Many of these brutal crimes were committed by drugged child soldiers. When the fighting ended, many of the young people remained hooked on drugs and slipped into a life of crime.
Blahyi, for his part, became an evangelical preacher.
“We got them to take up arms and consume drugs,” the 49-year-old told Agence France-Presse (AFP). “Now I want to fix that mistake.”
Since 2006, he has traveled to the slums of the capital Monrovia to try to cooperate with former child soldiers.
The former rebel also built a compound 25 kilometers north of the city in 2012, where he runs training sessions in an attempt to reintegrate them into society.
“To me, these children are victims and not perpetrators,” Blahyi said, adding that it is a challenge to lure them out of the underworld.
“I usually explain my own story to them, and then I ask them to follow by giving their lives to Christ and leaving the drugs.”
‘Deep bitterness’
Blahyi’s 0.6 hectare compound is surrounded by high walls topped with barbed wire. Inside, former adult child soldiers hook the ground and tend to four brick loaves.
There is also a small chicken farm on site and volunteers come to learn skills such as carpentry, plumbing and painting.
About 500 former child soldiers have passed through the association, according to Blahyi.
One of them, 38-year-old William Wilson, said he robbed people with drug money machetes before hitting Blahyi.
“I chose to go to Bible school,” Wilson said. “Today I am an evangelist and married with three children to a bishop’s daughter.”
Another former child soldier, 33-year-old Titus Sylvester Borbor, said Blahyi helped him kick drugs and put him on his way to becoming a college student.
“Today my parents are happy, they have accepted me back,” he said.
Many children took up arms to protect their relatives during the civil war but were rejected by their families when the fighting ended.
“It put deep bitterness in them,” Blahyi said, explaining that the legacy of the conflict still felt strong across the country.
Atrocities
In the First Civil War, Blahyi led fighters from the dreaded United Liberation Movement of Liberia for Democracy (ULIMO) who supported then-President Samuel Doe.
It was Does’s murder in 1990 that triggered the orgy of violence that hit the country for most of that decade.
In January 2008, Blahyi testified before the Liberian Commission of Truth and Reconciliation (TRC) and recalled the atrocities he had committed to maintain his “special power”.
“Every time we conquered a city, I had to make a human sacrifice.
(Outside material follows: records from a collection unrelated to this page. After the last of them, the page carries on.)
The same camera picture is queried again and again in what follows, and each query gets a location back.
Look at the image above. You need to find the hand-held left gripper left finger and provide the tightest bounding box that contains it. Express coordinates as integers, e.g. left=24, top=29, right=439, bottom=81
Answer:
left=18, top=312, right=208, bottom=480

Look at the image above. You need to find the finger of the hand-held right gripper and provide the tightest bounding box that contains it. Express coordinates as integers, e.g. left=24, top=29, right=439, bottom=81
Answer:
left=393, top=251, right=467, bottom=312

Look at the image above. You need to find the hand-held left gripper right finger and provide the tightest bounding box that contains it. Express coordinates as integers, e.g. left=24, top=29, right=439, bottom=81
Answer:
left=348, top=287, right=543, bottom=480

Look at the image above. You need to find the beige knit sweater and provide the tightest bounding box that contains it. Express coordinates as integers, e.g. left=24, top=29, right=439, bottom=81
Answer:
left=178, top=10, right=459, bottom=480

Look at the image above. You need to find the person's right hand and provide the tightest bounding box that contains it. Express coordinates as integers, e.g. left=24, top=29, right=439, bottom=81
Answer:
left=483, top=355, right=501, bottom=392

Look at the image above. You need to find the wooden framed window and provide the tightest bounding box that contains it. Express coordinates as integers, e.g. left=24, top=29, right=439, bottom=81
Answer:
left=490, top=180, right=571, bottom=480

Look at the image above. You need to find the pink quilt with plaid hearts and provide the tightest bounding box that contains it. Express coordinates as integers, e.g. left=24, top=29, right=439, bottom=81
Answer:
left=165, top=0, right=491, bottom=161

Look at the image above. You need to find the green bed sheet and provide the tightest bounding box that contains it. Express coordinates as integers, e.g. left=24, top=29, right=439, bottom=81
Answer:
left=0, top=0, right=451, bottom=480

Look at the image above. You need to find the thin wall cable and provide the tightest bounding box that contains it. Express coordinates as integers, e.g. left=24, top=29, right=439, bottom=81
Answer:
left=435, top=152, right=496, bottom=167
They give me a living child that I slaughter and take out my heart to eat it,” he told a stunned audience.
He did not know how many people they killed, he said. “But for what I did, it’s no less than twenty thousand,” he added, breaking down in tears.
The turning point, he said, came in 1996, after seeing the blood of a child on his hand “Jesus appeared to me and asked me to stop being a slave.”
War crimes
Despite regular appeals to set up a war crimes tribunal, very few people have been prosecuted for war crimes or crimes committed against humanity in Liberia – and none in Liberia itself.
Some former warlords also remain powerful people in the poor nation with 4.8 million people.
Prince Johnson – another infamous war figure who has also become an evangelist – is the head of the Liberian Senate Committee on Defense and Intelligence.
But Blahyi is a strong advocate for prosecuting war criminals, including himself, to ensure lasting peace.
“I destroyed so many people’s children,” he said.
“If I refuse to answer that … the same violence that I started will follow me and my children.”
President George Weah has so far resisted setting up a war crimes tribunal, but calls are mounting.
The issue was raised in recent hearings by a committee from the US House of Representatives.
And last week, more than a dozen influential Liberian organizations presented the country’s legislators to support such a court.